◆ WHAT YOU WILL DO
This exercise calls for every record to be returned exactly, with pictures removed.

◆ MATERIAL PROVIDED
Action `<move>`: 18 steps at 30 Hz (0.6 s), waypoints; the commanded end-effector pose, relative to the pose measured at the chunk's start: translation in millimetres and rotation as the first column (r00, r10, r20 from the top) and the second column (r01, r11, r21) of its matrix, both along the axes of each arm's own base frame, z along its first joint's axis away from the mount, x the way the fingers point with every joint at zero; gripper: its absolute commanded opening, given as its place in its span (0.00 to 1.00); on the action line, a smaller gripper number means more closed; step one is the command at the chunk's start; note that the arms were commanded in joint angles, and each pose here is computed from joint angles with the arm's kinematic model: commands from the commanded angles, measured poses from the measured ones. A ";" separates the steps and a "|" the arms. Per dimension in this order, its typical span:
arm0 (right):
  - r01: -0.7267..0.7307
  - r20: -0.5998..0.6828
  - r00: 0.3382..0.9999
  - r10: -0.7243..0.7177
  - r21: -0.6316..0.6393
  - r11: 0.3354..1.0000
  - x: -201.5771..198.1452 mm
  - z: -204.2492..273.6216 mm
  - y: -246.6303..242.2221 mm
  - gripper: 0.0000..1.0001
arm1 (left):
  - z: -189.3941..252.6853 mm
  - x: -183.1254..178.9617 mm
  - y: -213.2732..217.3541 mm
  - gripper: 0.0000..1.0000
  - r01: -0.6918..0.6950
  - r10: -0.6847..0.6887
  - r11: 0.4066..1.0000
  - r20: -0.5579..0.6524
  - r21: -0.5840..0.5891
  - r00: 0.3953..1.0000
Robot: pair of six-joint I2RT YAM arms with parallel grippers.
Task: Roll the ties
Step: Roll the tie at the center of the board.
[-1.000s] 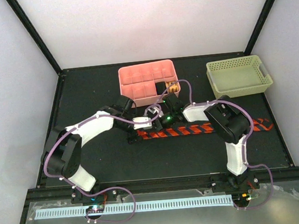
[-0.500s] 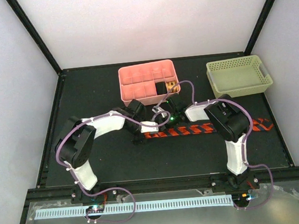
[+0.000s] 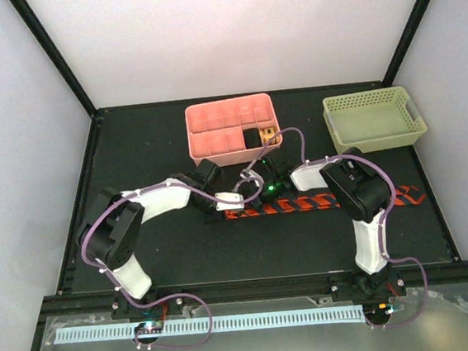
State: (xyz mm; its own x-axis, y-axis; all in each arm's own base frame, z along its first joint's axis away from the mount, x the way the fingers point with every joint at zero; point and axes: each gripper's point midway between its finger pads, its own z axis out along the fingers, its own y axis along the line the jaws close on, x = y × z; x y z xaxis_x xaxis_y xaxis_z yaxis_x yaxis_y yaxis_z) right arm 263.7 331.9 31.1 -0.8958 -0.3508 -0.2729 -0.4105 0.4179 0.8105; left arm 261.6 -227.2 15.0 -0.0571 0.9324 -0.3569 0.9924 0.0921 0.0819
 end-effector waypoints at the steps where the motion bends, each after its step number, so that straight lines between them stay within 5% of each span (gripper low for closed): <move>1: 0.007 0.003 1.000 -0.007 -0.059 0.998 -2.3 -17.0 -10.5 0.02 | 2.9 3.4 11.8 0.54 -0.022 0.022 1.000 0.016 0.004 1.000; 3: 0.005 0.004 1.000 -0.005 -0.064 0.998 -2.0 -19.1 -10.5 0.02 | 8.1 1.6 9.9 0.66 -0.020 0.020 1.000 0.015 -0.018 1.000; 7: 0.000 0.014 1.000 0.001 -0.086 0.996 -4.2 -22.0 -14.0 0.02 | 13.6 -3.2 17.1 0.68 -0.017 0.017 0.999 0.005 -0.049 1.000; 13: -0.003 0.022 1.000 0.005 -0.125 0.992 -5.7 -28.4 -19.3 0.02 | 15.7 -4.1 22.9 0.62 -0.038 0.036 0.995 -0.026 -0.089 0.999; 18: -0.004 0.027 1.000 0.008 -0.143 0.990 -6.9 -32.4 -22.3 0.02 | 24.6 -5.7 14.0 0.46 -0.025 0.019 0.991 -0.040 -0.135 0.999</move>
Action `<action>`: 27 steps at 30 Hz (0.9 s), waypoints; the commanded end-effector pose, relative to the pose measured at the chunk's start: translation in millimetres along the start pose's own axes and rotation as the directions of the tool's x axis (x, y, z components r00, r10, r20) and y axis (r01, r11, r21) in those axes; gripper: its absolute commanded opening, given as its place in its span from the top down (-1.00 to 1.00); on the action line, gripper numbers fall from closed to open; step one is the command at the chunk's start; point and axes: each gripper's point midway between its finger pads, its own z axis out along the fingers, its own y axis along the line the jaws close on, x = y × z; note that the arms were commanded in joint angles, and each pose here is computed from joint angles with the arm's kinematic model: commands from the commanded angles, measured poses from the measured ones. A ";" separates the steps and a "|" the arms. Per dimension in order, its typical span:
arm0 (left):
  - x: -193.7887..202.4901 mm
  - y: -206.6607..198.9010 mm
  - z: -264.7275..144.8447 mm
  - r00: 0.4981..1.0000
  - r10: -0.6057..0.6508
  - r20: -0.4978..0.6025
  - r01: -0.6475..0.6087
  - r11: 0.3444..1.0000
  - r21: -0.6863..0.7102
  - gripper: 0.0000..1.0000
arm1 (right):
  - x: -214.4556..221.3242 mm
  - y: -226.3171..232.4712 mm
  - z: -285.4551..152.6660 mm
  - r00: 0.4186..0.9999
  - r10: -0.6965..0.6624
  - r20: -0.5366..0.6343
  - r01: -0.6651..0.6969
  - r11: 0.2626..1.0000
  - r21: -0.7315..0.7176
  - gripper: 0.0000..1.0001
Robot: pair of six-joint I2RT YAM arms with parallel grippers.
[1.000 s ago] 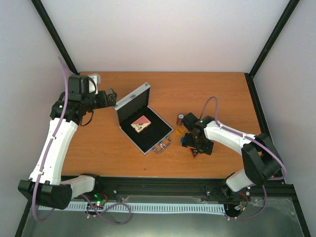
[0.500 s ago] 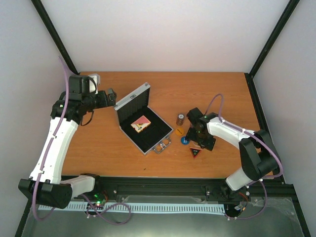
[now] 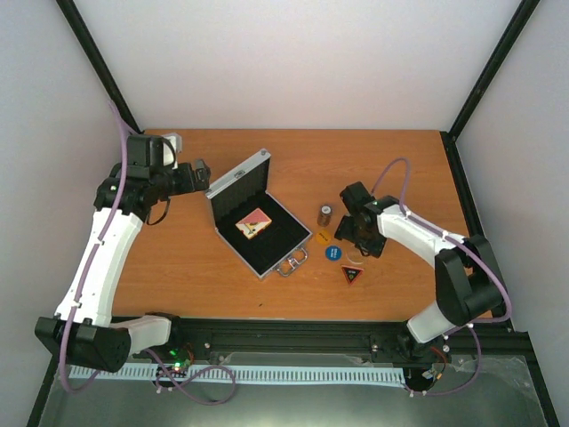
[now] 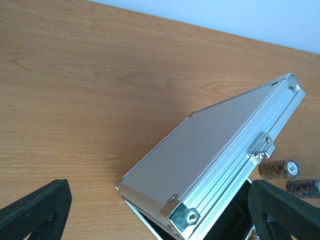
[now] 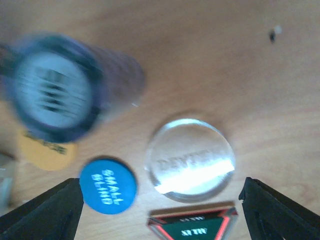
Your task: Pack up texas hold em set
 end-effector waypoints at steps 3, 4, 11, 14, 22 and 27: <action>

◆ TASK ANSWER
Action `<move>`: 18 steps at 30 Hz (0.6 s), waypoints; the commanded end-effector pose, relative to the pose measured at the chunk's start: translation in millimetres and rotation as the first column (r00, r10, r20 from the top) and the second column (r01, r11, r21) of its matrix, both along the axes of each arm's own base frame, z along its first joint's axis away from the mount, x the way the fingers point with every joint at zero; gripper: its absolute commanded opening, given as its place in its span (0.00 to 1.00); on the action line, a smaller gripper number means more closed; step one is the command at the chunk's start; note that the arms were commanded in joint angles, and each pose here is computed from joint angles with the arm's kinematic model: commands from the commanded angles, measured poses from the measured ones. A ";" separates the steps and a "|" the arms. Per dimension in this order, its typical span:
arm0 (right):
  - r01: -0.7267..0.7307
  - r20: -0.5998..0.6828
  - r00: 0.3382..0.9999
  - r10: -0.7243..0.7177
  - r21: -0.6316..0.6393
  - r11: 0.3354..1.0000
  - x: -201.5771..198.1452 mm
  - z: -204.2492..273.6216 mm
  - y: -246.6303..242.2221 mm
  - gripper: 0.0000..1.0001
arm1 (left):
  - z: -189.3941..252.6853 mm
  - x: -183.1254..178.9617 mm
  - y: -213.2732..217.3541 mm
  - gripper: 0.0000..1.0000
  - r01: -0.6918..0.6950
  - r10: -0.6847..0.6887
  - r11: 0.4066..1.0000
  - r20: -0.5579..0.6524
  - r21: -0.5840..0.5891
  - r00: 0.3953..1.0000
Robot: pair of six-joint I2RT YAM arms with parallel grippers.
Task: Roll the ties
Step: Roll the tie at the center of the board.
[-1.000s] 
[-0.500s] 
[+0.000s] 
State: (xyz mm; its own x-axis, y-axis; all in each arm's own base frame, z along its first joint's axis away from the mount, x the way the fingers point with every joint at zero; point and axes: each gripper's point midway between its finger pads, its own z axis out along the fingers, its own y axis along the line the jaws close on, x = y × z; x y z xaxis_x xaxis_y xaxis_z yaxis_x yaxis_y yaxis_z) right arm 263.7 331.9 31.1 -0.8958 -0.3508 -0.2729 -0.4105 0.4179 0.8105; left arm 261.6 -227.2 15.0 -0.0571 0.9324 -0.3569 0.9924 0.0921 0.0819
 end-effector waypoints at the steps where the motion bends, each after its step number, so that straight lines between them stay within 5% of each span (gripper low for closed): <move>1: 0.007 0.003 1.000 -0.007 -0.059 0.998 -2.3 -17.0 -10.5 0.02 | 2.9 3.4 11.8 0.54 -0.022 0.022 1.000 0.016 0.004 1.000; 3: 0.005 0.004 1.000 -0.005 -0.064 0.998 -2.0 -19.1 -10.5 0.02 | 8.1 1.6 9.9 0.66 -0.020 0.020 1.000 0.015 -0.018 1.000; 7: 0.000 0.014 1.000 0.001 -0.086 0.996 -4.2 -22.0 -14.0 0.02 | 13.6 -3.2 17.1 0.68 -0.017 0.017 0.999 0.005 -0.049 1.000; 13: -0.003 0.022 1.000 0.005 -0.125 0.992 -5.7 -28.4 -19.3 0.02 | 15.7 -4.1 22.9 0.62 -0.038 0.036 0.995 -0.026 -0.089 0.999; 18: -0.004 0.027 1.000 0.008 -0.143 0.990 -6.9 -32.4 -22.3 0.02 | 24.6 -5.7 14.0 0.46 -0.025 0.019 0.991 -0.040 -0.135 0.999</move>
Action `<action>`: 27 steps at 30 Hz (0.9 s), waypoints; the commanded end-effector pose, relative to the pose measured at the chunk's start: translation in millimetres along the start pose's own axes and rotation as the directions of the tool's x axis (x, y, z components r00, r10, r20) and y axis (r01, r11, r21) in those axes; gripper: its absolute commanded opening, given as its place in its span from the top down (-1.00 to 1.00); on the action line, gripper numbers fall from closed to open; step one is the command at the chunk's start; point and axes: each gripper's point midway between its finger pads, its own z axis out along the fingers, its own y axis along the line the jaws close on, x = y × z; note that the arms were commanded in joint angles, and each pose here is computed from joint angles with the arm's kinematic model: commands from the commanded angles, measured poses from the measured ones. A ";" separates the steps and a "|" the arms. Per dimension in order, its typical span:
arm0 (left):
  - x: -193.7887..202.4901 mm
  - y: -206.6607..198.9010 mm
  - z: -264.7275..144.8447 mm
  - r00: 0.4981..1.0000
  - r10: -0.6057..0.6508
  - r20: -0.4978..0.6025
  - r01: -0.6475..0.6087
  - r11: 0.3444..1.0000
  - r21: -0.6863..0.7102
  - gripper: 0.0000..1.0000
arm1 (right):
  - x: -214.4556..221.3242 mm
  - y: -226.3171..232.4712 mm
  - z: -285.4551..152.6660 mm
  - r00: 0.4186..0.9999
  - r10: -0.6965..0.6624
  - r20: -0.5366..0.6343
  - r01: -0.6651..0.6969
  - r11: 0.2626..1.0000
  - r21: -0.7315..0.7176
  - gripper: 0.0000..1.0001
Robot: pair of six-joint I2RT YAM arms with parallel grippers.
[1.000 s ago] 
[0.500 s ago] 
[now] 
[now] 
[now] 
Your task: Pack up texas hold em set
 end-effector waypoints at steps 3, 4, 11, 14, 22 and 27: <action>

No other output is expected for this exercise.